GENEVA — World Health Organisation Director-General Tedros Adhanom Ghebreyesus has said the Ebola outbreak in DRC and Uganda poses a high risk at the national and regional level but remains at a low risk globally. He made the assessment at a WHO media briefing on Wednesday.
Tedros confirmed that the PHEIC declaration he issued on Sunday, May 16, was unprecedented. It was the first time a WHO Director-General had declared a public health emergency of international concern before formally convening an Emergency Committee. He said the urgency of the situation demanded immediate action.
“I took this step in accordance with Article 12 of the International Health Regulations, after consulting the Ministers of Health of DRC and Uganda, and in view of the need for urgent action,” Tedros said at the briefing.

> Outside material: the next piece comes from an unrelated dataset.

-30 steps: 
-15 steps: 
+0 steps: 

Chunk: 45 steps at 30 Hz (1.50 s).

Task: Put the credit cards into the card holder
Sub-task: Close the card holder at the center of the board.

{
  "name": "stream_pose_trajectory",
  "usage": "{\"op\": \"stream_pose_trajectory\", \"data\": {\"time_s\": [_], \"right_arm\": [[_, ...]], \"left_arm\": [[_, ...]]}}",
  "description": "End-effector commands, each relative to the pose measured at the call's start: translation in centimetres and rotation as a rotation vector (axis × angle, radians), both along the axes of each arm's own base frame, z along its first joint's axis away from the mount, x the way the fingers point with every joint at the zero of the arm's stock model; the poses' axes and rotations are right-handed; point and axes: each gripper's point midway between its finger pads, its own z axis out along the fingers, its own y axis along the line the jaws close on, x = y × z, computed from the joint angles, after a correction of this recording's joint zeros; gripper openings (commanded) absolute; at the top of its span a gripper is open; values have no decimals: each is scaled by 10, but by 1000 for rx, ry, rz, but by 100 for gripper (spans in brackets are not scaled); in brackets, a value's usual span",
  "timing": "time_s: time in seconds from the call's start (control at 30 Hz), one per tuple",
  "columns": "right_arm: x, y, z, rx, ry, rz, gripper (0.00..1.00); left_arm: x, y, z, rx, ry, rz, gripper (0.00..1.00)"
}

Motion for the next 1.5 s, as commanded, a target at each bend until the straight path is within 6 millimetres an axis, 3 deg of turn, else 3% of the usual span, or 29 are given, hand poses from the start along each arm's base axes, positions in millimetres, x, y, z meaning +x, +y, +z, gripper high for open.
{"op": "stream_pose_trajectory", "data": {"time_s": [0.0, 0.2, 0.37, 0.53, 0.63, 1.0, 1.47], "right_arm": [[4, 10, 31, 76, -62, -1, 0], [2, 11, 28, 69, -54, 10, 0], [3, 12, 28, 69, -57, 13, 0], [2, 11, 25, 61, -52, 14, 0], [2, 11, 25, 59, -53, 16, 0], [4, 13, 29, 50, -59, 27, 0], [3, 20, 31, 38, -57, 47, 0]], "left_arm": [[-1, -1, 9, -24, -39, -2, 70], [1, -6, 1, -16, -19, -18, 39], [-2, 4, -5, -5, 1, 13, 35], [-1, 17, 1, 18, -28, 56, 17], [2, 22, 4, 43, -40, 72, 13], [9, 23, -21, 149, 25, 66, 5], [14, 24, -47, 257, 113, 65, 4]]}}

The Emergency Committee convened the day after the PHEIC declaration. It agreed with Tedros’s assessment that the situation constitutes a public health emergency but does not yet meet the criteria for a pandemic emergency. The pandemic emergency classification is the new highest level under recently amended International Health Regulations.
What Is Known About the Outbreak
The current outbreak involves the Bundibugyo virus strain of Ebola. WHO received the initial alert on May 5, 2026, regarding an unknown illness with high mortality in Mongbwalu Health Zone, Ituri Province, DRC. Four health workers died within four days. Rapid response teams confirmed Ebola as the cause.

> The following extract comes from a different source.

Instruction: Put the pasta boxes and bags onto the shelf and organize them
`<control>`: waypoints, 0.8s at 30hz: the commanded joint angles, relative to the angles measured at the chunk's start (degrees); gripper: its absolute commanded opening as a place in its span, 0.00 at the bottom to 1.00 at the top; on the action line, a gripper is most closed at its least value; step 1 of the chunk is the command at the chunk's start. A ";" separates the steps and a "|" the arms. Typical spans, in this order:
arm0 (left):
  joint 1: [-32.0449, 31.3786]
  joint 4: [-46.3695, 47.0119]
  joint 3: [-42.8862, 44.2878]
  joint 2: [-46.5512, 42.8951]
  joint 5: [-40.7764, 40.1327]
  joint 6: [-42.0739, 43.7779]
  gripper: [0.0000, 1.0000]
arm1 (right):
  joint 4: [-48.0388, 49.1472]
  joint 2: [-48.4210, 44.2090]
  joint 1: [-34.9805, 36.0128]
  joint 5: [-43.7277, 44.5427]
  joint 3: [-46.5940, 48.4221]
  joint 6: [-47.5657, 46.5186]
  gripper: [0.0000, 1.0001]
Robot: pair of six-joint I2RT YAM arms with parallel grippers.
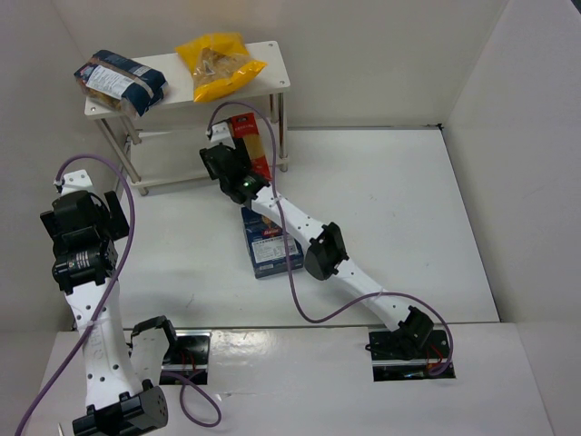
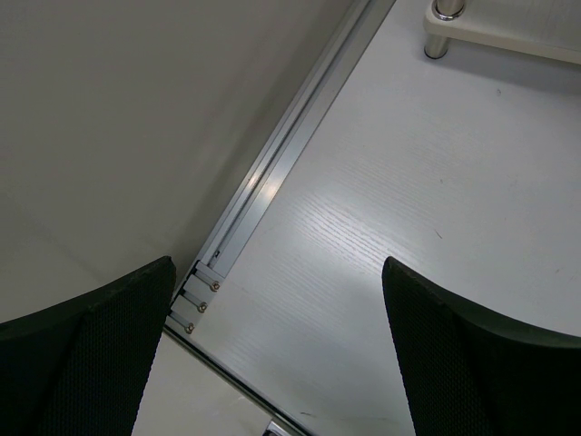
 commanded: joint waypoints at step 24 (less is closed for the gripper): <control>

As of May 16, eight laboratory-confirmed cases and approximately 80 suspected deaths have been reported across at least three health zones in Ituri Province: Bunia, Rwampara, and Mongbwalu. One imported case from DRC, a Congolese man who died in Kampala, confirmed the virus had crossed into Uganda.
Furthermore, the Bundibugyo strain has been identified in previous outbreaks. It was first identified in Uganda in 2007. It is generally considered less lethal than the Zaire strain but still kills a significant proportion of those it infects without proper treatment and care.
Africa’s Preparedness Challenge
The outbreak highlights ongoing weaknesses in health systems across central and east Africa. Many health facilities in Ituri Province lack basic infection control equipment, trained personnel, and reliable diagnostic capacity. These gaps allowed the virus to spread for weeks before it was formally identified.
For Nigeria, the WHO assessment provides some reassurance. The low global risk rating suggests that the probability of Ebola spreading to West Africa through air travel or other channels remains limited. However, WHO cautioned that the risk assessment could change if the outbreak is not contained quickly.
The NCDC said it is following WHO guidance closely. Nigeria’s preparedness plans include isolation unit capacity at designated hospitals, stockpiles of personal protective equipment, and a trained rapid response force. Officials said the country is better prepared today than it was at the start of the 2014 outbreak.